- [Requirement]: Your job with the data below: print everything from the line that holds "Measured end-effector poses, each" down to the line that holds "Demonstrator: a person", ends included, exactly, and nothing else.

[[ Records to process, beginning ]]

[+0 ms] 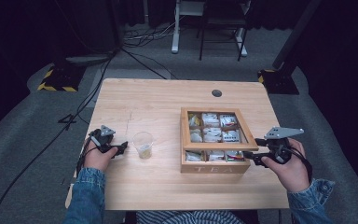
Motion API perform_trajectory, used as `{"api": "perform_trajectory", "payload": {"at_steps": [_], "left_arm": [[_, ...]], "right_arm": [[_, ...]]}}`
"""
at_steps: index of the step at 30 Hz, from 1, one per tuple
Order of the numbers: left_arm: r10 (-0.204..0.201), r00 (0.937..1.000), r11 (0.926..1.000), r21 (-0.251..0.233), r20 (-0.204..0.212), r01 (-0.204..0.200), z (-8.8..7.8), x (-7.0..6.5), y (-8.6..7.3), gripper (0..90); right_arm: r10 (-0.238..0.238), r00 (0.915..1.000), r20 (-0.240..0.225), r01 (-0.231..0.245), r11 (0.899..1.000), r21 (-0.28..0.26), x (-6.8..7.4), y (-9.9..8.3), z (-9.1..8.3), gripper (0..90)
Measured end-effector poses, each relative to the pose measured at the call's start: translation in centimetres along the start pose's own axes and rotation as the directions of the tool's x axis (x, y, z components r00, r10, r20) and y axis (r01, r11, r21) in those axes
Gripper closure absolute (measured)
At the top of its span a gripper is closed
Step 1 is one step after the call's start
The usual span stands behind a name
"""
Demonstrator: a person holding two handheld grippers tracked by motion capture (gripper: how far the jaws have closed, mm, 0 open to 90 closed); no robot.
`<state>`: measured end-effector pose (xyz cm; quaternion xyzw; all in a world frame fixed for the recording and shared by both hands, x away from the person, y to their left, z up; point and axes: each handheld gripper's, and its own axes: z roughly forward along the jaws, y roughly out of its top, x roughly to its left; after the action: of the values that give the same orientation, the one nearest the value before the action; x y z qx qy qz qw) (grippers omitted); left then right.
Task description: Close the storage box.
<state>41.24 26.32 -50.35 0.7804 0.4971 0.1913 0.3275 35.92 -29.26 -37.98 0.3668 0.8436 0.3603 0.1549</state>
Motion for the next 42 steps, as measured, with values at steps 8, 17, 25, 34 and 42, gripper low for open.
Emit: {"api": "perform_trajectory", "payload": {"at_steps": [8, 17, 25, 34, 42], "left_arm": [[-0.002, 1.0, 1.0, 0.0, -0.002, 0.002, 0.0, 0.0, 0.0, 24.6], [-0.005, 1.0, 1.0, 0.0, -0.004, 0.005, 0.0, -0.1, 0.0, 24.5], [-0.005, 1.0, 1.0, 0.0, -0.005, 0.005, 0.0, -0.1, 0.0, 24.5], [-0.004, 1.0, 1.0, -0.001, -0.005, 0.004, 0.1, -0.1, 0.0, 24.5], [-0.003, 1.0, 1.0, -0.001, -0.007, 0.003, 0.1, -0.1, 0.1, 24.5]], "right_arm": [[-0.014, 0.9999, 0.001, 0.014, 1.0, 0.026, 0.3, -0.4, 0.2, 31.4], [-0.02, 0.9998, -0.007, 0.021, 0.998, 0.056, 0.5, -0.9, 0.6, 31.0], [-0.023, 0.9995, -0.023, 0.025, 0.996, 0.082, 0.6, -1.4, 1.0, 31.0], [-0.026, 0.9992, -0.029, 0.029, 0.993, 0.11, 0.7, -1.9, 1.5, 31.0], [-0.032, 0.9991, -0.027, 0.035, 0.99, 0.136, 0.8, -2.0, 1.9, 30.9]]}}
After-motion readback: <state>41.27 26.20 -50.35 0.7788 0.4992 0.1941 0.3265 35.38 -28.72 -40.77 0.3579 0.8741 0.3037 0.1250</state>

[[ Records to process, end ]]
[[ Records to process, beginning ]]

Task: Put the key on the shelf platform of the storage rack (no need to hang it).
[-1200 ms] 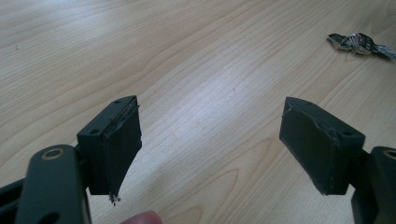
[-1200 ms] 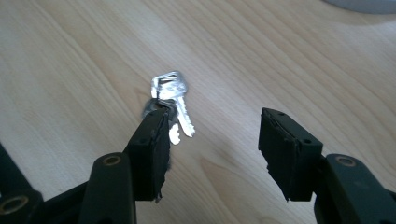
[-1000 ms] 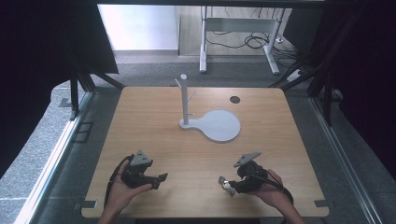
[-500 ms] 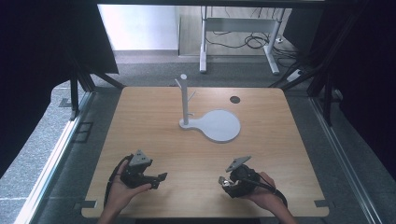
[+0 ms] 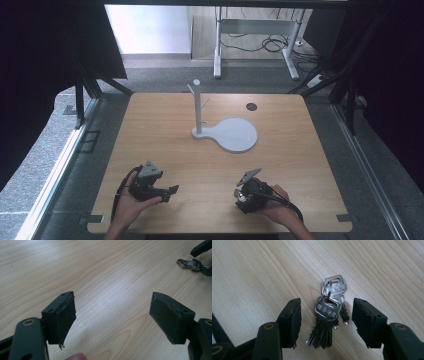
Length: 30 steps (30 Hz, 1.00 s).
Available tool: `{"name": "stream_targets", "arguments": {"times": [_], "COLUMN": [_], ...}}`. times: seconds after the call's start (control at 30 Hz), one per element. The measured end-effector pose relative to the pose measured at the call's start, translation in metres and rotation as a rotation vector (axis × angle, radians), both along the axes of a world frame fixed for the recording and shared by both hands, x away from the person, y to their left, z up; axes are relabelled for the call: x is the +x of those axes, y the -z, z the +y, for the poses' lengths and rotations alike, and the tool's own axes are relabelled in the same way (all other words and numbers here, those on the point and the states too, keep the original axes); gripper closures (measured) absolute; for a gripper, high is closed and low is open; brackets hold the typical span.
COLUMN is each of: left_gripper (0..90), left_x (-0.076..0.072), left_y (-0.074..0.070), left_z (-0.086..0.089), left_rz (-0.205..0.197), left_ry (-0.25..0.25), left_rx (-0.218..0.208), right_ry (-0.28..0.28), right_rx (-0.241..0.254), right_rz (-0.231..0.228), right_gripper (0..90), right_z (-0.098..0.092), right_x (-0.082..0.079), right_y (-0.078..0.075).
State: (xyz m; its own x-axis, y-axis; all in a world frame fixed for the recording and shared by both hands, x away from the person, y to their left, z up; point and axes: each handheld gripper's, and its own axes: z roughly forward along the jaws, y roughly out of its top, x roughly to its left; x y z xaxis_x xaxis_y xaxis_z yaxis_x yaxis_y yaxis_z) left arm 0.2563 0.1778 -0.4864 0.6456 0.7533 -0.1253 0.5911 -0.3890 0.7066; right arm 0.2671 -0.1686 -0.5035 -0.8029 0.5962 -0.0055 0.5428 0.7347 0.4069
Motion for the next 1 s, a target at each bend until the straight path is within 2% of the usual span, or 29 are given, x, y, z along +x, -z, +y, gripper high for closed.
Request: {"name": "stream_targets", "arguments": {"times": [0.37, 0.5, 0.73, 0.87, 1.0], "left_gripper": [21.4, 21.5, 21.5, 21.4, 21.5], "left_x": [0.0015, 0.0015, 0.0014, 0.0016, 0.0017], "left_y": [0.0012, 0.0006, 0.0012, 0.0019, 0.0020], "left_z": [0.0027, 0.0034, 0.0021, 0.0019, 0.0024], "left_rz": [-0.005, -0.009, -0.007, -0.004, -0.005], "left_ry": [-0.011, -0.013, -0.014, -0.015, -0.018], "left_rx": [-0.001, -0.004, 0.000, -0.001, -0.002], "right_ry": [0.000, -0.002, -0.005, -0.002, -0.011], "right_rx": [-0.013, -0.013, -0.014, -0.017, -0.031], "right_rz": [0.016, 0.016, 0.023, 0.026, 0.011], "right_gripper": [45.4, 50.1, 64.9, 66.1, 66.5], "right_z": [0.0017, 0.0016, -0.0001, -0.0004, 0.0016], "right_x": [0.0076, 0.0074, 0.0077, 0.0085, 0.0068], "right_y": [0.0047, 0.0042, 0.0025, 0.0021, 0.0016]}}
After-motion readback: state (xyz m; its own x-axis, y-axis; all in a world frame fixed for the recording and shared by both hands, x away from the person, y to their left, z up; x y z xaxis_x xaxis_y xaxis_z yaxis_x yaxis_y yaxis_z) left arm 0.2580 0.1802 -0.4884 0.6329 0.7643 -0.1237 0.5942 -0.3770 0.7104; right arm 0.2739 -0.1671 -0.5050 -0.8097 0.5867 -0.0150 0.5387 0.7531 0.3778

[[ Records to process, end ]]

- [Completed task]:
Measured end-effector poses, each relative to the pose measured at the call's start: translation in centimetres along the start pose's own axes and rotation as the directions of the tool's x axis (x, y, z components r00, r10, r20) and y axis (r01, r11, r21) in those axes
Gripper closure absolute (measured)
At the top of its span a gripper is closed
Step 1 is one step after the call's start
The usual span stands behind a name
"""
Demonstrator: a person holding two handheld grippers tracked by motion capture (gripper: how far the jaws have closed, mm, 0 open to 90 closed); no robot.

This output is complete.